Bencharit, S; Edwards, C C; Morton, C L; Howard-Williams, E L; Kuhn, P; Potter, P M; Redinbo, M R

Human carboxylesterase 1 (hCE1) is a drug and endobiotic-processing serine hydrolase that exhibits relatively broad substrate specificity. It has been implicated in a variety of endogenous cholesterol metabolism pathways including the following apparently disparate reactions: cholesterol ester hydrolysis (CEH), fatty acyl Coenzyme A hydrolysis (FACoAH), acyl-Coenzyme A:cholesterol acyltransfer (ACAT), and fatty acyl ethyl ester synthesis (FAEES). The structural basis for the ability of hCE1 to perform these catalytic actions involving large substrates and products has remained unclear. Here we present four crystal structures of the hCE1 glycoprotein in complexes with the following endogenous substrates or substrate analogues: Coenzyme A, the fatty acid palmitate, and the bile acids cholate and taurocholate.
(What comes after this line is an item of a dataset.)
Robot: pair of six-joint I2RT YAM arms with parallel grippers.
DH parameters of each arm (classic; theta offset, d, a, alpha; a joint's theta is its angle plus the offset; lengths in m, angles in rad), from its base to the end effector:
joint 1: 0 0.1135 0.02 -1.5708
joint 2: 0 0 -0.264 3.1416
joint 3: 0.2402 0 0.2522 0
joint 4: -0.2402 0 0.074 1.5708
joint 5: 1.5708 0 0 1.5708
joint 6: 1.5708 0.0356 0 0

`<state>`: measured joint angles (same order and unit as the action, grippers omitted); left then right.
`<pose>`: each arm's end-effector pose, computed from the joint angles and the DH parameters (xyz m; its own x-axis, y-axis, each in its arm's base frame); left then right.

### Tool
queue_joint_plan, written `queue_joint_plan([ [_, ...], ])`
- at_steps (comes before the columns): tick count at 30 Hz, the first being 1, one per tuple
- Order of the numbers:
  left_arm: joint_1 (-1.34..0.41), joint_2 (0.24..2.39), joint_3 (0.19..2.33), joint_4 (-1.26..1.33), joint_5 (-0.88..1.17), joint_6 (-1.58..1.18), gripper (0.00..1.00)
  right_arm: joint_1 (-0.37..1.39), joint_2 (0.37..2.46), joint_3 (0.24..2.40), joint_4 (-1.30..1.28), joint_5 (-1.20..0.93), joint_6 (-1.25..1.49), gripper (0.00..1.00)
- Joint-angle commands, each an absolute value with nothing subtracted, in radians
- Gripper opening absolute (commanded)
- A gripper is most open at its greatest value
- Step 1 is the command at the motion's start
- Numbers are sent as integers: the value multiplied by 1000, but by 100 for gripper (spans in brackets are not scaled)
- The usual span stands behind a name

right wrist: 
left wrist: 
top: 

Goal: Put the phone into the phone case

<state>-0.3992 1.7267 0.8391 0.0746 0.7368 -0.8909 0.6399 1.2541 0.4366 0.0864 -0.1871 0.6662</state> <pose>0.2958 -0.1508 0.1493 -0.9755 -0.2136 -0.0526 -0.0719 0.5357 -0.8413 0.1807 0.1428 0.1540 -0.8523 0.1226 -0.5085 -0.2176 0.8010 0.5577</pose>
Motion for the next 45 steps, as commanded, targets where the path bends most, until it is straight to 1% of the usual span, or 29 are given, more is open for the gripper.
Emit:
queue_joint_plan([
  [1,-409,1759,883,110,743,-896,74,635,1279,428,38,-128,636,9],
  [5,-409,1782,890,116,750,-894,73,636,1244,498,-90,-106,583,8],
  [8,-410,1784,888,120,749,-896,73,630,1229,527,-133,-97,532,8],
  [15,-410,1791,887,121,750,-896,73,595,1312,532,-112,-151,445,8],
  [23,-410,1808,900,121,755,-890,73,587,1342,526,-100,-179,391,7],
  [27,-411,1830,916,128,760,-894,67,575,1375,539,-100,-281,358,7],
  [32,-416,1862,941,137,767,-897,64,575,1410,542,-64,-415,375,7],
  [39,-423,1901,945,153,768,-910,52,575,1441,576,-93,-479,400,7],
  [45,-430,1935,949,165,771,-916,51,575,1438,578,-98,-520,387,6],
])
While the active site of hCE1 was known to be promiscuous and capable of interacting with a variety of chemically distinct ligands, these structures reveal that the enzyme contains two additional ligand-binding sites and that each site also exhibits relatively non-specific ligand-binding properties. Using this multisite promiscuity, hCE1 appears structurally capable of assembling several catalytic events depending, apparently, on the physiological state of the cellular environment. These results expand our understanding of enzyme promiscuity and indicate that, in the case of hCE1, multiple non-specific sites are employed to perform distinct catalytic actions.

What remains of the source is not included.